Friday, November 17, 2017
Conversations with Philip K. Dick
Conversations with
Philip K. Dick is in many ways a sequel to Tessa B. Dick’s 2010 memoir Philip K. Dick: Remembering Firebright,
but it is also a different kind of book. Both books offer readers and scholars
important insights into PKD’s intriguing philosophical concepts and details
about the process and aims of his art. But while the first volume presents a
mostly positive sketch of a driven author suffering economic and health issues
resulting from his strenuous work, this second volume is more candid and shows
PKD’s darker side, with descriptions and explanations of his domestic
idiosyncrasies, which on occasion could be manipulative, distasteful and cruel.

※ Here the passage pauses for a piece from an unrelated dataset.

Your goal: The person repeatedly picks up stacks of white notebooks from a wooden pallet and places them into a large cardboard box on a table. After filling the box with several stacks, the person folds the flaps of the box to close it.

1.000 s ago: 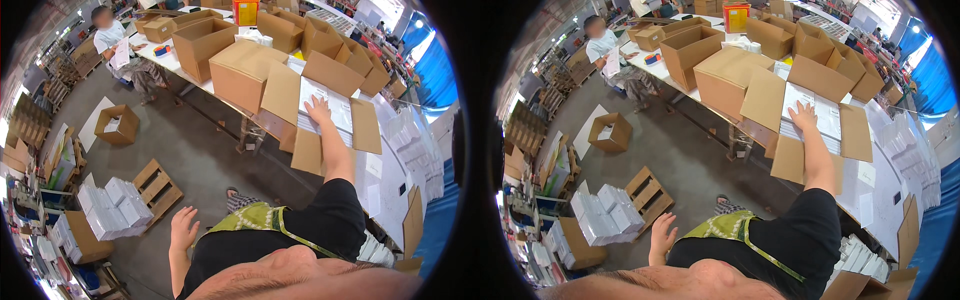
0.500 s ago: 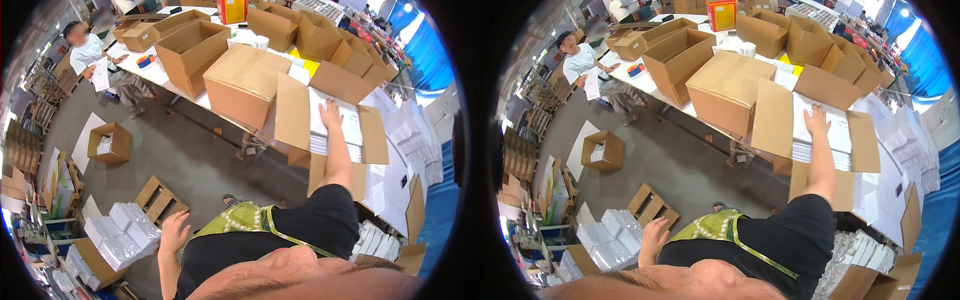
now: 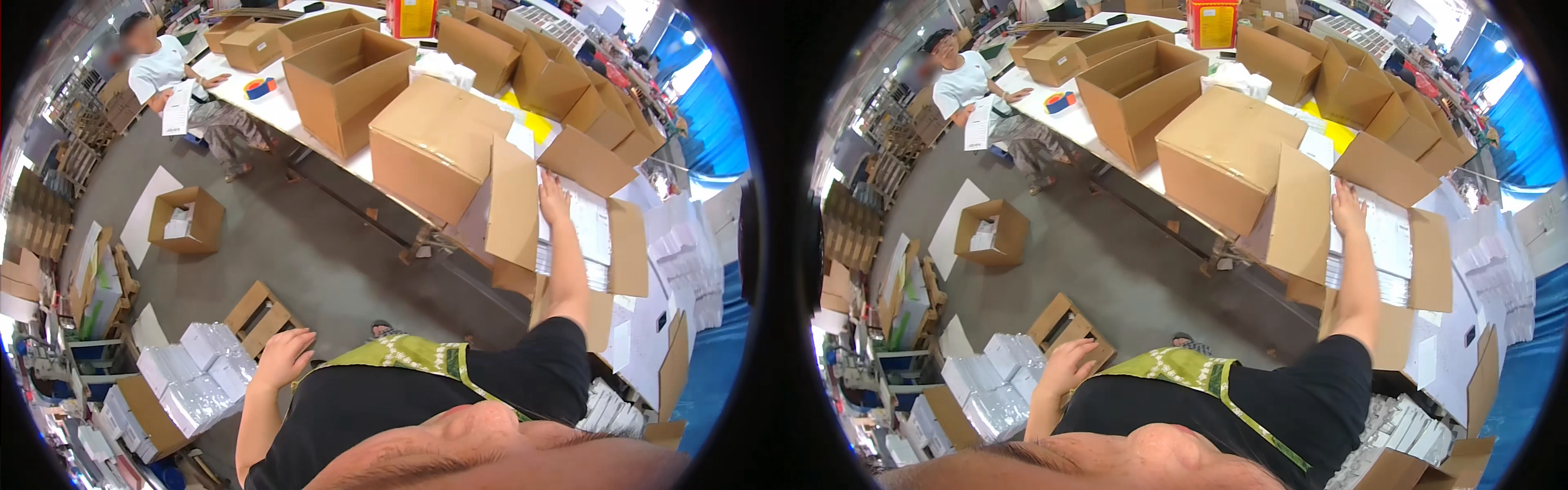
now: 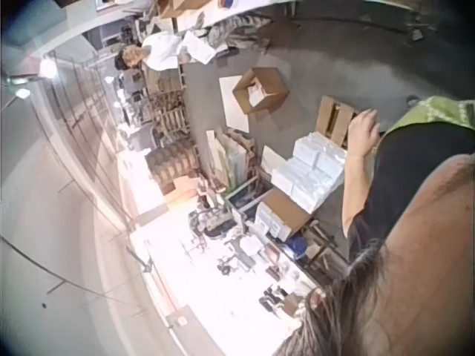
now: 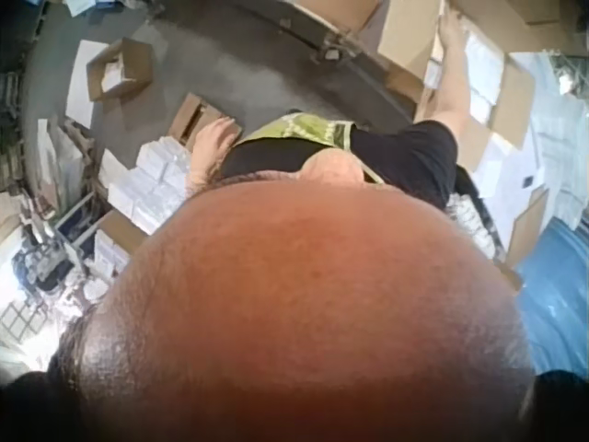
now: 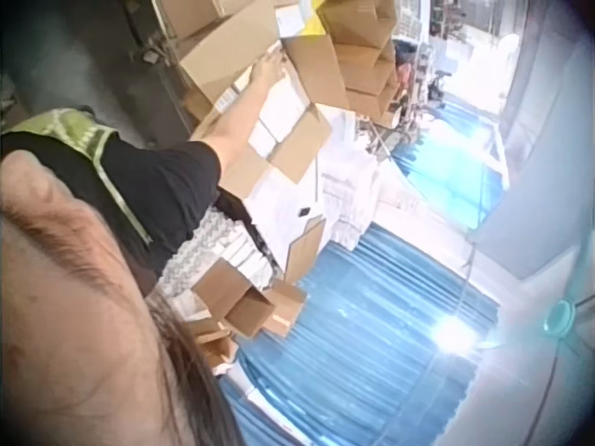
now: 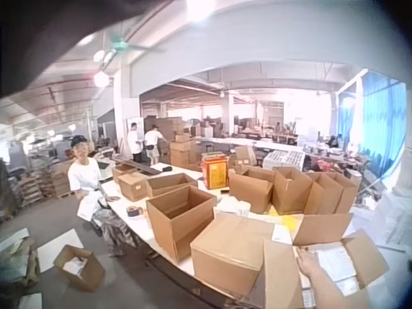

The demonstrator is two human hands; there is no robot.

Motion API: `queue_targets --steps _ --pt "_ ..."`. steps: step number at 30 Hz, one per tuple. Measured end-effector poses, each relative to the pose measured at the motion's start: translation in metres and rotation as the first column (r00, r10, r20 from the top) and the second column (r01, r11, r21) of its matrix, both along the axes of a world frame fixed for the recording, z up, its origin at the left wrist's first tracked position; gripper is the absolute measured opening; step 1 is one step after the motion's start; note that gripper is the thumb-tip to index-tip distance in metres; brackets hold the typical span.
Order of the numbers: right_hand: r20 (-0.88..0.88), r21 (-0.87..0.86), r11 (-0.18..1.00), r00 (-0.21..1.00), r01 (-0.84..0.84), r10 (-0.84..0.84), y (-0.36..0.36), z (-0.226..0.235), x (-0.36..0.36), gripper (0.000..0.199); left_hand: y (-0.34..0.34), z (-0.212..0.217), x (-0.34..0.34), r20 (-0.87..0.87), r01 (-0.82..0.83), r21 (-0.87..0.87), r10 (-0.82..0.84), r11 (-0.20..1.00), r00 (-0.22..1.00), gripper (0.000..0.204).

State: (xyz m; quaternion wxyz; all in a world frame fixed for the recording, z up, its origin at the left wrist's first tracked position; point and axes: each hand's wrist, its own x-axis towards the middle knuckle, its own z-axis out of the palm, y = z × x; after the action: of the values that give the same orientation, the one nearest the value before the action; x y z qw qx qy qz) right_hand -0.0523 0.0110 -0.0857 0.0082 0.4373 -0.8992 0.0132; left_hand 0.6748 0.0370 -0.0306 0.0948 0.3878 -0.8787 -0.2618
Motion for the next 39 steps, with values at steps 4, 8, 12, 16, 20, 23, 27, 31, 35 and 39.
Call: queue_targets --steps 4,8,12,16,20,23,27,31,35,39 --pt "0.037 -0.060 0.994 0.995 -0.088 0.090 -0.010 -0.030 -0.040 0.055 0.000 -0.018 0.015 -0.008 0.062 0.017 -0.062 0.998 0.998 0.036" --pt "0.084 -0.612 0.734 0.899 -0.293 0.429 0.016 -0.062 -0.168 0.051 -0.007 -0.026 0.024 -0.054 0.081 0.055 -0.079 0.995 0.995 0.038" --pt "-0.369 -0.531 0.745 0.902 -0.402 0.224 0.008 0.027 -0.149 0.050 0.013 -0.006 0.028 0.058 -0.051 0.069 0.047 0.996 0.997 0.040" --pt "-0.271 0.104 0.991 0.961 0.083 -0.052 0.024 0.004 -0.067 0.061 0.019 -0.007 0.012 0.080 -0.058 0.111 0.049 0.992 0.996 0.040" --pt "0.077 0.028 0.994 0.992 0.102 -0.103 0.029 0.028 -0.004 0.070 0.014 -0.012 0.008 0.070 -0.050 0.100 0.043 0.994 0.997 0.039" --pt "0.036 -0.013 0.997 0.997 -0.070 0.070 0.050 -0.030 -0.125 0.070 0.004 -0.018 0.000 0.053 -0.014 0.109 0.008 0.994 0.999 0.039" --pt "-0.242 -0.067 0.997 0.970 -0.032 0.015 0.044 -0.006 -0.150 0.070 0.013 -0.023 0.007 0.100 -0.071 0.145 0.057 0.987 0.993 0.039" --pt "-0.501 0.264 0.948 0.865 0.180 -0.025 0.037 -0.026 -0.131 0.066 0.018 -0.029 0.010 0.028 -0.068 0.148 0.065 0.987 0.998 0.038" --pt "-0.306 0.075 0.989 0.947 0.125 -0.096 0.013 -0.001 -0.062 0.059 0.025 -0.047 0.034 -0.013 -0.106 0.127 0.109 0.986 0.994 0.039" --pt "-0.350 -0.408 0.884 0.933 -0.228 0.079 -0.041 0.068 0.020 0.052 0.053 -0.073 0.086 -0.079 -0.239 0.180 0.256 0.954 0.963 0.040"
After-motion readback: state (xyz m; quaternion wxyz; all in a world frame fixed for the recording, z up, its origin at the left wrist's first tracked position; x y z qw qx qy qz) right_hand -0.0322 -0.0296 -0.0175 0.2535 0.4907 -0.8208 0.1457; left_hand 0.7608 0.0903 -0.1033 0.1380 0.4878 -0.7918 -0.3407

This character sketch is mere preface, however, to an exploration of PKD’s personal
career, which in some ways is as dark and sinister as some of his novels. Dick (Tessa—TBD) outlines a number of
incidents, encounters and intrigues—and some of them with far-reaching
political implications. This material, accurately and succinctly described, includes
PKD’s contact with the Berkley progressive scene, in which Dick was a
deeply-albeit-curiously-positioned figure, encounters with academics whose
political interests go beyond the philosophical implications of literary
criticism, PKD’s kidnapping in Vancouver (which TBD leaves largely unexplored),
the November 17, 1971 ransacking of his house, his contacts with the FBI, his
curious business dealings with Polish author Stanislaw Lem and Austrian critic
and literary agent Franz Rottensteiner,
PKD’s paranormal experiences, which TBD confirms, but also his more “dramatic” experiences
that, in characteristic fashion, PKD is able to immerse himself into enthusiastically
while at the same time recognizing the health issues (high blood pressure, “micro-strokes”,
over-work) that become the basis for rational explanations of his metaphysical
insights; for example, the “pink light” episode and the sprawling theological
dualism that he explores in the over-emphasized “Exegesis”, which I take to be
more of a commonplace book or diary than a valid statement of PKD’s
metaphysical beliefs. (Elsewhere, I will write on PKD’s theology, which I
believe is firmly Episcopalian and orthodox—though expressed idiosyncratically). I should add here, too, that TBD provides
descriptions of her husband’s creative process, with explanations of his
exploration of a cosmogony that rivals his Gnostic and dualist speculations
(which were evidently fostered by his relationship with Bishop James Pike, and
who was very much a more challenging influence than any encounters with
rectangles of pink light). Also, TBD
describes PKD’s plans for sequels to the novels The Man in the High Castle and The
Penultimate Truth.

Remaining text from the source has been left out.